## Problem to solve
Search the entries below for the word "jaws" and copy each line that has it.

========================================

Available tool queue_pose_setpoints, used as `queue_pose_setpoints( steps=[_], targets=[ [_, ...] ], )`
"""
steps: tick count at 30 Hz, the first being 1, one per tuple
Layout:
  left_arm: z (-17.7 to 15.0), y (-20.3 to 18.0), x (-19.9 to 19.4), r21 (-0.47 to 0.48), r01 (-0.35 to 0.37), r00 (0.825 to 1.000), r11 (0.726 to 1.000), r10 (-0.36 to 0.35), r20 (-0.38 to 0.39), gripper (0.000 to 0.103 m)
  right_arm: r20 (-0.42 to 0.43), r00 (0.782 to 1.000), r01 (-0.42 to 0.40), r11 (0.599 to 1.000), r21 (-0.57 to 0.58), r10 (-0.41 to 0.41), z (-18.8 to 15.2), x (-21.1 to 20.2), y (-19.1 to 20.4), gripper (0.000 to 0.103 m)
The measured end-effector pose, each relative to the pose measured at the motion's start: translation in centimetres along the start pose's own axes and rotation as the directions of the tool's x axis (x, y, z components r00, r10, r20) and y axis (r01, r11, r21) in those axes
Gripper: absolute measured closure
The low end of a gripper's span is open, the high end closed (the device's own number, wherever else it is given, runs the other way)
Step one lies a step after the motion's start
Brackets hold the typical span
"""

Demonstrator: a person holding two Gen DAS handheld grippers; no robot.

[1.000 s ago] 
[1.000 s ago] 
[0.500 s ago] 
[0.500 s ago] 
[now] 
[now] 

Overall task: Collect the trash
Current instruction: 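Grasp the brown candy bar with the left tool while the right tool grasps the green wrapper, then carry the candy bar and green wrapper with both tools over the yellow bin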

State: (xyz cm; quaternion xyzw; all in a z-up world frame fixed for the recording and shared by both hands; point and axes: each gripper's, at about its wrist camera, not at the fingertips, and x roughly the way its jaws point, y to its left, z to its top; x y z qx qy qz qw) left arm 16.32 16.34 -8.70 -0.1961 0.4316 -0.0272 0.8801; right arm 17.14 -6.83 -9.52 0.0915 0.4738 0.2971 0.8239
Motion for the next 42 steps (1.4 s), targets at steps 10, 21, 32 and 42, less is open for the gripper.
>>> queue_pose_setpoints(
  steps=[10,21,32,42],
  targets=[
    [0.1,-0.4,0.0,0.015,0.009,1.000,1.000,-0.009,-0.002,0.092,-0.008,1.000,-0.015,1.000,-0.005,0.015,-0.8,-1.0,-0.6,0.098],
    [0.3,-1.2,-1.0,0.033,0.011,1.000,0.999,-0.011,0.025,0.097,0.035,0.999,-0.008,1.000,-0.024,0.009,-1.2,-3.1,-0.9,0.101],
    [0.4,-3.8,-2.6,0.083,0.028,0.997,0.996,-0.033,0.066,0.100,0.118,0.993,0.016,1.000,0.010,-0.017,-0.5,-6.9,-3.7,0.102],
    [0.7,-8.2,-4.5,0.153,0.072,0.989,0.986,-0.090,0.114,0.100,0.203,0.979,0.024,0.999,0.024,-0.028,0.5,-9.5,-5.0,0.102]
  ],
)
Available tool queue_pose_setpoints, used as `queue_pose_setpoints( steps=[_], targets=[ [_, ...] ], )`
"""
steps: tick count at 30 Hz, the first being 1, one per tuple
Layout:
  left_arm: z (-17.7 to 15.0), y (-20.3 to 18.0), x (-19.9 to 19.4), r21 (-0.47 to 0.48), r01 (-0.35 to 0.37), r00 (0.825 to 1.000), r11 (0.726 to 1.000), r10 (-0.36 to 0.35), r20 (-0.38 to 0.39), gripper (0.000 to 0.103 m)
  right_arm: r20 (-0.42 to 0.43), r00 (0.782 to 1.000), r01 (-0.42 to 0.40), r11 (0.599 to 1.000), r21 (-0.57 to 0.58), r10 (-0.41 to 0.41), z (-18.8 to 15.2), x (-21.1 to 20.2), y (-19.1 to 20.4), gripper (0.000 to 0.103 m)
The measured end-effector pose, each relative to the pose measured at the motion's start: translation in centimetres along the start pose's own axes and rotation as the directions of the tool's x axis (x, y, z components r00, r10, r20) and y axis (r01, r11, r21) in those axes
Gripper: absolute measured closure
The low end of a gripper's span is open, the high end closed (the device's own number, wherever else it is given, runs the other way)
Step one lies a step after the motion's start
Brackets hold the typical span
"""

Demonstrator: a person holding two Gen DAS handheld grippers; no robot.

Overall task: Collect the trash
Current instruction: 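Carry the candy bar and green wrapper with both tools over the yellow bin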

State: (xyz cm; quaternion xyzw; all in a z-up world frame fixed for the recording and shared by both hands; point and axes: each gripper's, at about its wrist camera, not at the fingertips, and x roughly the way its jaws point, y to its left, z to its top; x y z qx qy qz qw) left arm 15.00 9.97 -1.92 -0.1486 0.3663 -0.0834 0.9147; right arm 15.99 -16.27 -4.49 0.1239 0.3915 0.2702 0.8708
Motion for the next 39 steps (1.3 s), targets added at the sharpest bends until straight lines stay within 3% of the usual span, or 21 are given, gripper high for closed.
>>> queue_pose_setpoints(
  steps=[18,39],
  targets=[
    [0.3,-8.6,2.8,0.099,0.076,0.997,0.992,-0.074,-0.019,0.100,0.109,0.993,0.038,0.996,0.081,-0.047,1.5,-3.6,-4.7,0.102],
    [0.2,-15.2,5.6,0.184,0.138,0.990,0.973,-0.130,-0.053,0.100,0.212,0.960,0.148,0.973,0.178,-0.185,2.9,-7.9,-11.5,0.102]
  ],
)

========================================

## Output for this task
State: (xyz cm; quaternion xyzw; all in a z-up world frame fixed for the recording and shared by both hands; point and axes: each gripper's, at about its wrist camera, not at the fingertips, and x roughly the way its jaws point, y to its left, z to its top; x y z qx qy qz qw) left arm 16.32 16.34 -8.70 -0.1961 0.4316 -0.0272 0.8801; right arm 17.14 -6.83 -9.52 0.0915 0.4738 0.2971 0.8239
State: (xyz cm; quaternion xyzw; all in a z-up world frame fixed for the recording and shared by both hands; point and axes: each gripper's, at about its wrist camera, not at the fingertips, and x roughly the way its jaws point, y to its left, z to its top; x y z qx qy qz qw) left arm 15.00 9.97 -1.92 -0.1486 0.3663 -0.0834 0.9147; right arm 15.99 -16.27 -4.49 0.1239 0.3915 0.2702 0.8708

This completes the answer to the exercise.